> Requirement
From the first line to the last, copy the data exactly and drop the pictures.

> Data excerpt
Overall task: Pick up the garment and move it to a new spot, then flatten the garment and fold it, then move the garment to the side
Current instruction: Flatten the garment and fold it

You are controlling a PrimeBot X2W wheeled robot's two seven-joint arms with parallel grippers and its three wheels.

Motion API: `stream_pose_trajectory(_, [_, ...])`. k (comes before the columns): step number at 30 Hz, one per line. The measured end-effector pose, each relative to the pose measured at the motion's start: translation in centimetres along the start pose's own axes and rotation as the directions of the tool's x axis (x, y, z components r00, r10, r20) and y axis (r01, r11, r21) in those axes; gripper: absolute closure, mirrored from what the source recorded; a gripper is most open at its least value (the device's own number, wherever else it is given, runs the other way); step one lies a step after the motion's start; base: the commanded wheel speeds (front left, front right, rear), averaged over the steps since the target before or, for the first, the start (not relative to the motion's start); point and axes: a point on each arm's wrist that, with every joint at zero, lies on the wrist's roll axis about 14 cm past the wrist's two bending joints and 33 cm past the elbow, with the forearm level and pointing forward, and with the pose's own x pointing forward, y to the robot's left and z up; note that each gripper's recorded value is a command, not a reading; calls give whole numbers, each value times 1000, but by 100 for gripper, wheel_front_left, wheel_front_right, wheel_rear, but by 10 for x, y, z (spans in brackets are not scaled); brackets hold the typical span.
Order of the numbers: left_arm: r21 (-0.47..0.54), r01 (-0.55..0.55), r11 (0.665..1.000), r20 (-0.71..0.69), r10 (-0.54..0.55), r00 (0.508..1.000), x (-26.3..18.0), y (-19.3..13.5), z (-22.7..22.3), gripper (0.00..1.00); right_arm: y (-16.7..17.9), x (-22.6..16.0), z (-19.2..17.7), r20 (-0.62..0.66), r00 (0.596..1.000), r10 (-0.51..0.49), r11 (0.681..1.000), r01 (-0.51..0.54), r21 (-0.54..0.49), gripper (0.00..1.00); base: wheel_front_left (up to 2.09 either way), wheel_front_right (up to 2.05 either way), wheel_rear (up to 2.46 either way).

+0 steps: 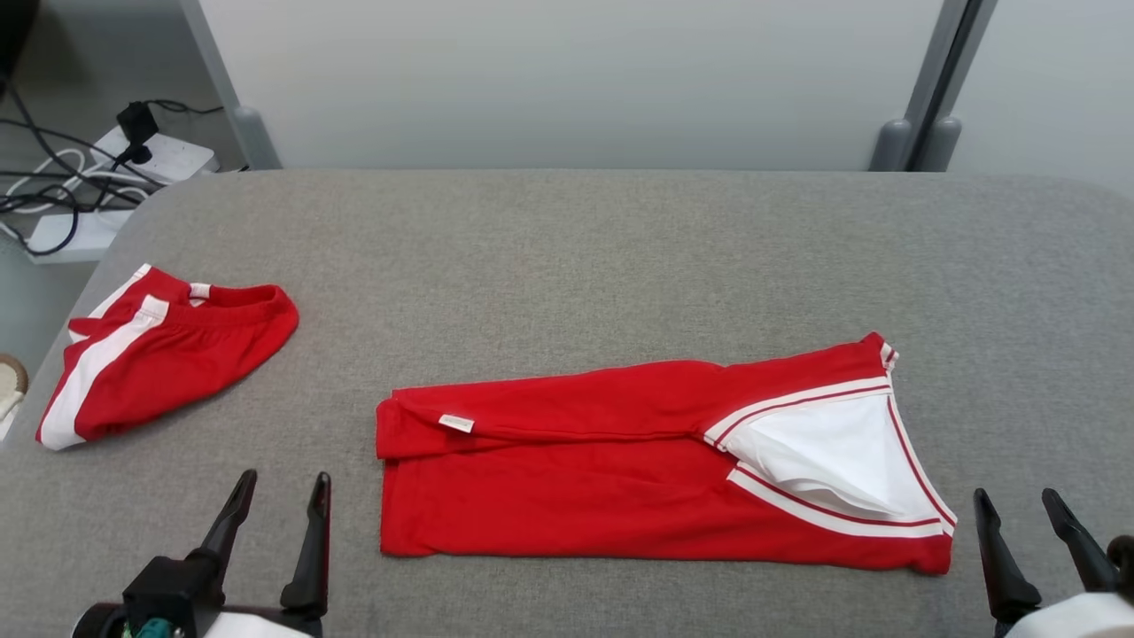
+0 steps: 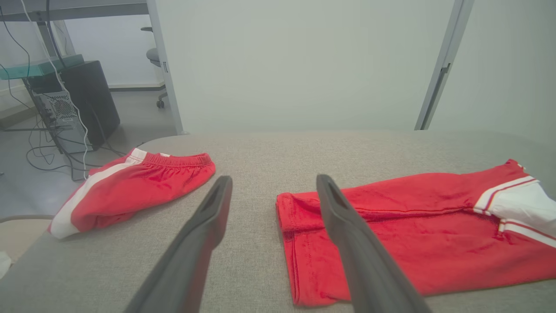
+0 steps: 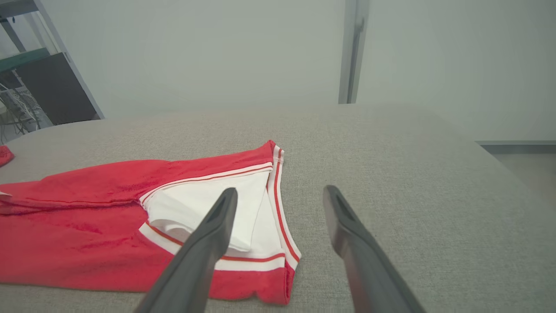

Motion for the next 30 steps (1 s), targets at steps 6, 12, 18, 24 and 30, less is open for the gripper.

> Answer area
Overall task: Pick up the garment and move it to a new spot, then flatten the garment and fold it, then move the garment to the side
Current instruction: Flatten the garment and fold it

You are controlling a PrimeBot X2W wheeled robot's two seven-joint arms with parallel grippers and its three wheels.

Motion API: `stream_pose_trajectory(_, [_, ...])`. k (comes before the columns): step number at 30 Hz, one per line. The measured end-effector pose, each relative to the pose measured at the motion's start: translation in centimetres along the start pose's own axes and rotation as the directions of the tool's x axis (x, y, z components r00, r10, r20) and y axis (r01, r11, r21) in those axes; gripper: absolute closure, mirrored from what the source recorded; a gripper is most open at its least value (the device's own number, wherever else it is given, runs the other way); step one lies a step after the motion's start; base: the commanded wheel speeds (front left, front right, rear), averaged over the steps since the target before or, for the first, the start (not relative to the motion's start); point and axes: a point on each arm's wrist that, with every joint at zero, lies on the wrist's roll axis about 14 cm past the wrist's two bending joints and 33 cm past the elbow, with the forearm level and pointing forward, and with the pose's own x pointing forward, y to the robot's left and z up; note that each gripper's recorded value is a command, not a reading; calls give whole numbers, each value times 1000, but by 100 for gripper, wheel_front_left, wheel_front_right, wheel_rear, but by 10 for x, y, z (spans in brackets are not scaled); brackets hold the typical span.
Order of the numbers: left_arm: r21 (-0.47..0.54), r01 (-0.55..0.55), r11 (0.665..1.000), r20 (-0.71..0.69), r10 (-0.54..0.55), r00 (0.508..1.000), x (-26.3..18.0), y (-19.3..13.5), z (-22.7..22.3), gripper (0.00..1.00); right_arm: y (-16.7..17.9), x (-22.6..16.0), z (-19.2..17.7), r20 (-0.62..0.66), r00 (0.596..1.000), r10 (-0.51..0.49), r11 (0.681..1.000), r01 (-0.51..0.54), r21 (-0.54..0.49), gripper (0.00..1.00); base: wheel_front_left (up to 2.09 either way), wheel_front_right (up to 2.05 either way), wheel_rear (up to 2.46 either way).

+0 steps: 
+0 steps: 
+0 steps: 

Motion for the next 30 steps (1 s), targets at steps 6, 12, 18, 24 and 30, less is open for the gripper.

With this, the answer is finished.